We have a dynamic comparison tool at www.comparefundplatforms.com, where you can compare costs and features based on your own crieria.


How do platform SIPPs work?

Platforms are the administration services that ultimately hold your funds/shares, the main benefits being access to lower cost 'clean' fund versions, holding everything in one place and viewing your portfolio online. You can buy direct from most platforms, although a few only sell via discount brokers. The latter will usually levy their own fee, but might provide research, guidance or platform discounts to help justify this.

Are all platforms the same?

No. Charges vary. And while some provide potentially useful research, others simply offer a ‘no-frills’ bargain basement transaction service.

Should I buy direct from a platform?

If you’re comfortable making your own investment decisions, then yes. You’ll normally get a cheaper deal compared to investing directly with a fund provider and save on advice charges you'd incur via a financial adviser.

However, if you need help then don’t underestimate the value of good independent financial advice. Granted, not all advisers are worth their salt, but there are some good ones out there.

What service can I expect?

Not much, you’re generally on your own. However, some platforms and discount brokers do publish guidance and research, which you might find helpful.

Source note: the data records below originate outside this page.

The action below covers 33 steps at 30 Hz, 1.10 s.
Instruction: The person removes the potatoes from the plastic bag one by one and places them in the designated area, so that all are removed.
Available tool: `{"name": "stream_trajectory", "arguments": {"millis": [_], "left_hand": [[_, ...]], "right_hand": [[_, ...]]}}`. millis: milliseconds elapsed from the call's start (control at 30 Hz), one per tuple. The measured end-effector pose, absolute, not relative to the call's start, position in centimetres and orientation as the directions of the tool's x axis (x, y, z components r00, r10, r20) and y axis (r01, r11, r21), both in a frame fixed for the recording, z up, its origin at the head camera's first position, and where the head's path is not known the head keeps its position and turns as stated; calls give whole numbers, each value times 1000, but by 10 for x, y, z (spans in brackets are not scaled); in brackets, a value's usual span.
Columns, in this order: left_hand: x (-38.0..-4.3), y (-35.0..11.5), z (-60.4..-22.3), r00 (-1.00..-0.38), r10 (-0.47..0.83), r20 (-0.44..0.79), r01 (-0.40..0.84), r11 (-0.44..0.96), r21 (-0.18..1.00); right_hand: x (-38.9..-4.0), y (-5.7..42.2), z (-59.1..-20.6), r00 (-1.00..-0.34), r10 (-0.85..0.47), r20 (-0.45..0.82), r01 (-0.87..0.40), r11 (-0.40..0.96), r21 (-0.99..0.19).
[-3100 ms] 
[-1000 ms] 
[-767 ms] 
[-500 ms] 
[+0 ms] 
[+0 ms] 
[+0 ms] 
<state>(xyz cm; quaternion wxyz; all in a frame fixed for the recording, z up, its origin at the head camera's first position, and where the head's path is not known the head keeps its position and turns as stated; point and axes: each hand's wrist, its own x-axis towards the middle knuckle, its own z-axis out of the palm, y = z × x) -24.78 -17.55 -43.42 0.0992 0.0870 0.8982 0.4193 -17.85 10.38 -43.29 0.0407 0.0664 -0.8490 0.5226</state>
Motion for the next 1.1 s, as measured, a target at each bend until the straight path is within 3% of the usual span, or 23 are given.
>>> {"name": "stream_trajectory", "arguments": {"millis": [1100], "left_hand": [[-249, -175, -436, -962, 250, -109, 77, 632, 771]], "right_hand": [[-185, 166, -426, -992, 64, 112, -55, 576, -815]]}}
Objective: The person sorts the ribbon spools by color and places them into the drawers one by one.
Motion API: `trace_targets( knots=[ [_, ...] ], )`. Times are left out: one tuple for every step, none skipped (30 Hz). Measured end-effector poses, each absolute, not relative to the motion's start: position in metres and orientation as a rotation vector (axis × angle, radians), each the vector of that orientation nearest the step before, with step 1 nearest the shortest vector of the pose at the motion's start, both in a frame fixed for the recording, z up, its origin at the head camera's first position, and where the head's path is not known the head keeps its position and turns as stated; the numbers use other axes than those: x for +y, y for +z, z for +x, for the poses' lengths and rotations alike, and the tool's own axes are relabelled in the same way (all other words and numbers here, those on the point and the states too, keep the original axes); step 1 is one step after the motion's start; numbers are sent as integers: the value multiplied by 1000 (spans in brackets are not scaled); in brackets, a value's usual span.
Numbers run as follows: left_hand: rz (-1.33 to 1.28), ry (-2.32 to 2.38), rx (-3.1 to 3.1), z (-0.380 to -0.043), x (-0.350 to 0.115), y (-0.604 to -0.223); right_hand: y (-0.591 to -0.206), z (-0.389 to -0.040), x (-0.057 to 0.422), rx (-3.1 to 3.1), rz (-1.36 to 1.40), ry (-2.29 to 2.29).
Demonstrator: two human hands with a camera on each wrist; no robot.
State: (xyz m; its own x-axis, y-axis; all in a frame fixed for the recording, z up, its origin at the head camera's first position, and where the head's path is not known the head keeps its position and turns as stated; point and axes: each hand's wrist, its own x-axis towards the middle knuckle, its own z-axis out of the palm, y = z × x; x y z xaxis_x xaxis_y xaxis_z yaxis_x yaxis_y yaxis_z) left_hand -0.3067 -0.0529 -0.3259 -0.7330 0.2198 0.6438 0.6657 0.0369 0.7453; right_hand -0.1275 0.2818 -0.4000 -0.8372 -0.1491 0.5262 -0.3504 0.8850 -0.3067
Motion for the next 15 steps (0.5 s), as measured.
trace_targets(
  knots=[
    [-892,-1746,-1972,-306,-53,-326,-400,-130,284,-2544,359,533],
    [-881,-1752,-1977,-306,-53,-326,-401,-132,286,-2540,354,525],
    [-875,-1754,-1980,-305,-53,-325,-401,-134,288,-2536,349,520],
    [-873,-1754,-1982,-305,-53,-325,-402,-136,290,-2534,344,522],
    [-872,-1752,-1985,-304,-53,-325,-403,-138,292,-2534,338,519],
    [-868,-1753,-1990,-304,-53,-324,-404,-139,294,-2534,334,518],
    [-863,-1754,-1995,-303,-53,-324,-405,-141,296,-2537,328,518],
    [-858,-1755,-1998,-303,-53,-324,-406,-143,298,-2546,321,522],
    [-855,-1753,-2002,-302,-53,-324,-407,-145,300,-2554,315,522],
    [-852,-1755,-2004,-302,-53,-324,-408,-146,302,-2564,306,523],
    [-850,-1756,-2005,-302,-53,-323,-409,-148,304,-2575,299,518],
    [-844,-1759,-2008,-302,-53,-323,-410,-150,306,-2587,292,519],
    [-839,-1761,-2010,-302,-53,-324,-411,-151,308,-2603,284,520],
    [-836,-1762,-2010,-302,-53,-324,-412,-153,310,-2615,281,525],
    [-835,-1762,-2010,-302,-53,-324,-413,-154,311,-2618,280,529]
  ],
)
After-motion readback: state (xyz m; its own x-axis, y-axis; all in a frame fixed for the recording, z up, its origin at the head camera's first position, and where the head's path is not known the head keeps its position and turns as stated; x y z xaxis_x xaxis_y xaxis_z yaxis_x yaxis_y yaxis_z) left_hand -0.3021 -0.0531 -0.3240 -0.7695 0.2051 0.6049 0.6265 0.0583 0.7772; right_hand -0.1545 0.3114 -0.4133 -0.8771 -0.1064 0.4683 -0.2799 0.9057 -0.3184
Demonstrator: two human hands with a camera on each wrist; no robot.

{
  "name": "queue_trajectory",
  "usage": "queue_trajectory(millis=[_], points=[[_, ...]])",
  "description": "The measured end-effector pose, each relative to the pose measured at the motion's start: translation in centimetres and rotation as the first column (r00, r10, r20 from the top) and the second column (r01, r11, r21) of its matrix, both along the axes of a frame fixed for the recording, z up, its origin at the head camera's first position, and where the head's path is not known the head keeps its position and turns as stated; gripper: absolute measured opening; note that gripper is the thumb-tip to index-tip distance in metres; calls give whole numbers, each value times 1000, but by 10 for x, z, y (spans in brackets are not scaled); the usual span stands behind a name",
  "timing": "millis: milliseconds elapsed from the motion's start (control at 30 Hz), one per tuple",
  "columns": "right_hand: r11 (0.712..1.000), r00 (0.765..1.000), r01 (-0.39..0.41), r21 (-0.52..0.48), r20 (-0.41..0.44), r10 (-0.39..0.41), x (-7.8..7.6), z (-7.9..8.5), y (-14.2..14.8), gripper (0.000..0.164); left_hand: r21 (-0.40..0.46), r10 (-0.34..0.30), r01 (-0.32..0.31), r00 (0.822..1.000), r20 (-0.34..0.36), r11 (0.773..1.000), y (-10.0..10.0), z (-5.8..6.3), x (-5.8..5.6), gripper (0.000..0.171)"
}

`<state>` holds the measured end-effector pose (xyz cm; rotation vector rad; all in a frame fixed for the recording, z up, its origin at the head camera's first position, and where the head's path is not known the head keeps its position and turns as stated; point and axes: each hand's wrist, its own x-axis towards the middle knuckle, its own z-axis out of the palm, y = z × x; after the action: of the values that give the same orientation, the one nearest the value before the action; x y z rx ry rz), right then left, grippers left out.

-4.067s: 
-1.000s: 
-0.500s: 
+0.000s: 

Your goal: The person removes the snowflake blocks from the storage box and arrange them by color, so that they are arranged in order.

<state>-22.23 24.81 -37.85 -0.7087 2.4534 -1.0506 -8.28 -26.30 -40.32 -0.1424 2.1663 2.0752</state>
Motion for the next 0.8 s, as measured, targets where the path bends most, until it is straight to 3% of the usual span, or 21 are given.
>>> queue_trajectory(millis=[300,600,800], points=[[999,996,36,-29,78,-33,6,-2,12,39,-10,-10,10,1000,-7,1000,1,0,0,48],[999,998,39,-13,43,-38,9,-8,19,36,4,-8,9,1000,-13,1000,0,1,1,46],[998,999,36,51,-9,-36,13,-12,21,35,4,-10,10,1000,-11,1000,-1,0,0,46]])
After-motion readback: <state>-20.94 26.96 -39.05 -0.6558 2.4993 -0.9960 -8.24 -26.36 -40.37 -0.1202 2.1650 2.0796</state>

At its most basic this might simply be a few suggested fund choices, although a handful of brokers do publish more extensive research including updates on whether a fund is worth continuing to hold following manager changes etc.

Can I move between platforms?

Yes, you need to transfer your SIPP between platforms, either as cash or 'as is' (called 'in-specie'). Fees may apply for either or both, so check with your existing platform.